## WORK ORDER
Could every line of the listing be output exactly, with the pictures skipped?
[RAW DATA — start]
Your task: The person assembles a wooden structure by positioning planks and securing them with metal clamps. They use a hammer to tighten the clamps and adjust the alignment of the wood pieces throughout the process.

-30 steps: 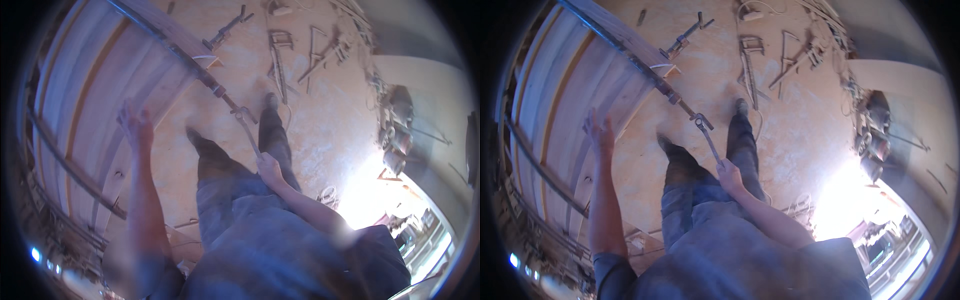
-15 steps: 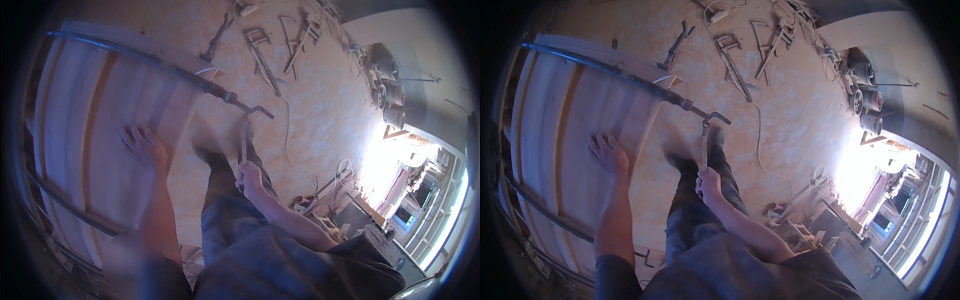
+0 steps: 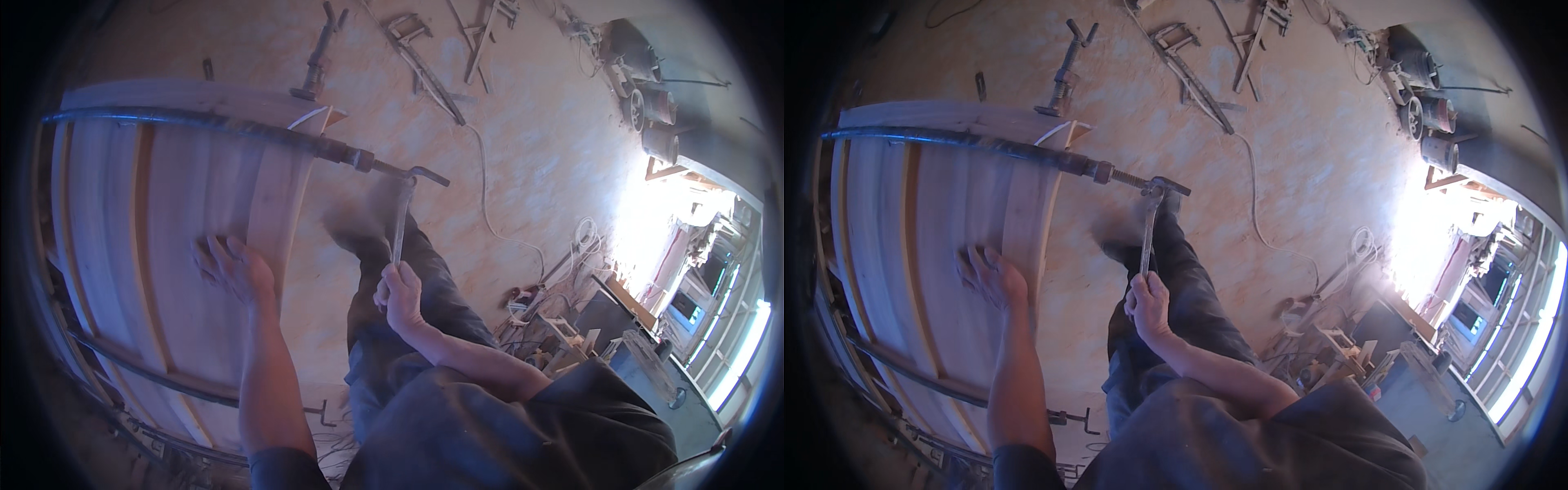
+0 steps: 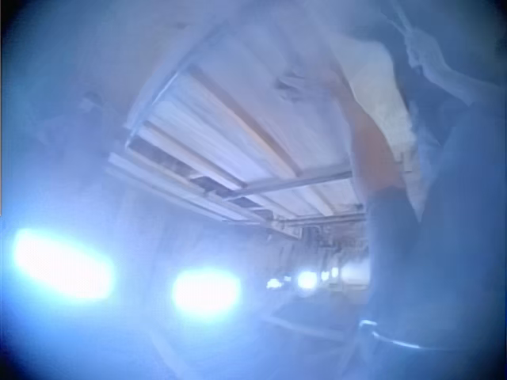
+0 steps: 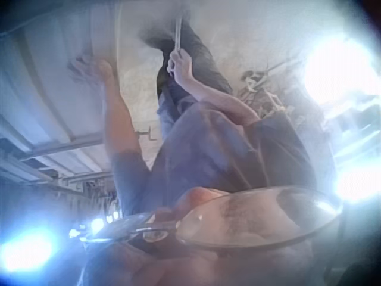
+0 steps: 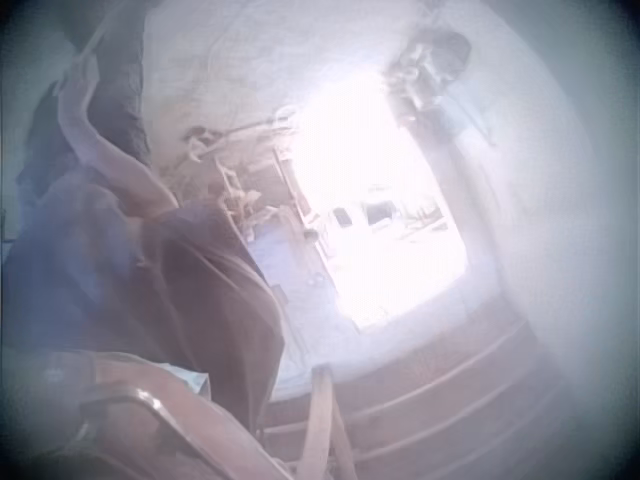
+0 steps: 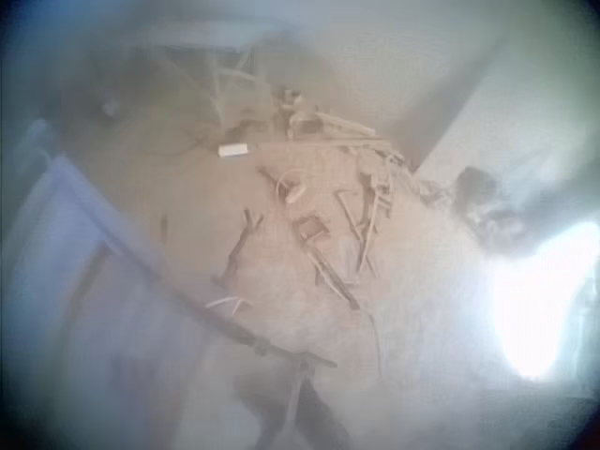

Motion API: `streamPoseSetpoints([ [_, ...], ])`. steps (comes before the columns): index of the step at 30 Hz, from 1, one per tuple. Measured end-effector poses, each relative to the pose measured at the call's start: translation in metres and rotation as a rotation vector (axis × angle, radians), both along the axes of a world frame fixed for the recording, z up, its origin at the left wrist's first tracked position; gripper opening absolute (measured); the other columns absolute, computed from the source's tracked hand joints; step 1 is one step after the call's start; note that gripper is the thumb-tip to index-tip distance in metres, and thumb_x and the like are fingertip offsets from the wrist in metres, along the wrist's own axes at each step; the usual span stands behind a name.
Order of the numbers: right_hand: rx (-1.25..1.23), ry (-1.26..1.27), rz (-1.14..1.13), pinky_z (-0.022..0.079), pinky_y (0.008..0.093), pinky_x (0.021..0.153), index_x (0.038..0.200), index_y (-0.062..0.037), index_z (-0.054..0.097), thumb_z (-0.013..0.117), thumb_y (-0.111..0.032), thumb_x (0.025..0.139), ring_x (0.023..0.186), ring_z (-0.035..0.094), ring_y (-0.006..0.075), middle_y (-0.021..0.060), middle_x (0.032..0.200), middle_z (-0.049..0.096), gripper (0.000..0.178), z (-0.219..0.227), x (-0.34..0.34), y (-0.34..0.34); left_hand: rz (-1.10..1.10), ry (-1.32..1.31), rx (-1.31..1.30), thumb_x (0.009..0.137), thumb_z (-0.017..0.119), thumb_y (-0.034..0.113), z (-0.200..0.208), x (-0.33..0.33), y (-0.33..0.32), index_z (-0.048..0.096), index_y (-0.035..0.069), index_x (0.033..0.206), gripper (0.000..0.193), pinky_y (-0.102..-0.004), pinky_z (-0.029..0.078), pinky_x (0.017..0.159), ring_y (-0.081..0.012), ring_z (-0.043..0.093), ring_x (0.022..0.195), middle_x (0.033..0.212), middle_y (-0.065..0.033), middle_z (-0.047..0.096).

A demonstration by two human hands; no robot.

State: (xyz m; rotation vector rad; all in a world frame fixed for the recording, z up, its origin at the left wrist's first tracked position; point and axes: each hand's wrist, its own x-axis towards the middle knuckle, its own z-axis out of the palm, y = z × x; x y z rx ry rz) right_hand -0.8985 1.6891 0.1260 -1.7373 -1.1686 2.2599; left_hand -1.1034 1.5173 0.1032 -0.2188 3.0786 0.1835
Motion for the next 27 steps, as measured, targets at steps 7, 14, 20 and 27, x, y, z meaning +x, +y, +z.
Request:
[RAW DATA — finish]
## OUTPUT FOR THIS TASK
Your task: The person assembles a wooden structure by positioning planks and securing them with metal clamps. They use a hammer to tighten the clamps and adjust the alignment of the wood pieces throughout the process.

-30 steps: 
-15 steps: 
+0 steps: 
+0 steps: 
+0 steps: 
+0 steps: 
+0 steps: 

Motion API: `streamPoseSetpoints([ [_, ...], ])`. steps (comes before the columns): index of the step at 30 Hz, from 1, one per tuple. Measured end-effector poses, each relative to the pose measured at the call's start: translation in metres and rotation as a rotation vector (axis × angle, radians), both along the axes of a world frame fixed for the recording, z up, its origin at the left wrist's first tracked position; gripper opening absolute (measured); the other columns absolute, computed from the source's tracked hand joints; step 1 is one step after the call's start; note that gripper is the thumb-tip to index-tip distance in metres, and thumb_x and the like are fingertip offsets from the wrist in metres, along the wrist's own axes at each step; the usual span stands behind a name.
Order of the numbers: right_hand: rx (-1.25..1.23), ry (-1.26..1.27), rz (-1.14..1.13), pinky_z (-0.022..0.079), pinky_y (0.008..0.093), pinky_x (0.021..0.153), index_x (0.038..0.200), index_y (-0.062..0.037), index_z (-0.054..0.097), thumb_z (-0.013..0.117), thumb_y (-0.111..0.032), thumb_x (0.025..0.139), ring_x (0.023..0.186), ring_z (-0.035..0.094), ring_y (-0.006..0.075), middle_y (-0.021..0.060), middle_x (0.032..0.200), middle_z (-0.049..0.096), gripper (0.000..0.178), z (-0.219..0.227), x (-0.34..0.34), y (-0.34..0.34); left_hand: rz (-1.10..1.10), ry (-1.32..1.31), rx (-1.31..1.30), thumb_x (0.009..0.137), thumb_z (-0.017..0.119), thumb_y (-0.034..0.113), z (-0.200..0.208), x (-0.33..0.33), y (-0.33..0.32), index_z (-0.048..0.096), index_y (-0.035..0.069), index_x (0.033..0.206), gripper (0.000..0.193), pinky_y (-0.102..-0.004), pinky_z (-0.029..0.078), pinky_x (0.017..0.159), ring_y (-0.081..0.012), ring_z (-0.043..0.093), ring_x (0.022..0.195), middle_x (0.033..0.212), middle_y (-0.065..0.033), middle_z (-0.047..0.096).

A demonstration by two human hands; no robot.

State: (xyz m; rotation vector rad; all in a world frame fixed for the recording, z up, its origin at the left wrist's first tracked position; point and axes: each hand's wrist, its own x-axis towards the middle knuckle, its own z-axis out of the palm, y = z × x; x y z rx ry rz) right_hand -0.8985 1.6891 0.1260 -1.7373 -1.1686 2.2599; left_hand -1.1034 1.5173 0.1032 -0.2188 3.0786 0.1835
Motion for the next 27 steps, as measured, targets at steps 7, 14, 20 and 27, x, y, z meaning +x, +y, +z.
Request:

Nothing remains to add to the output.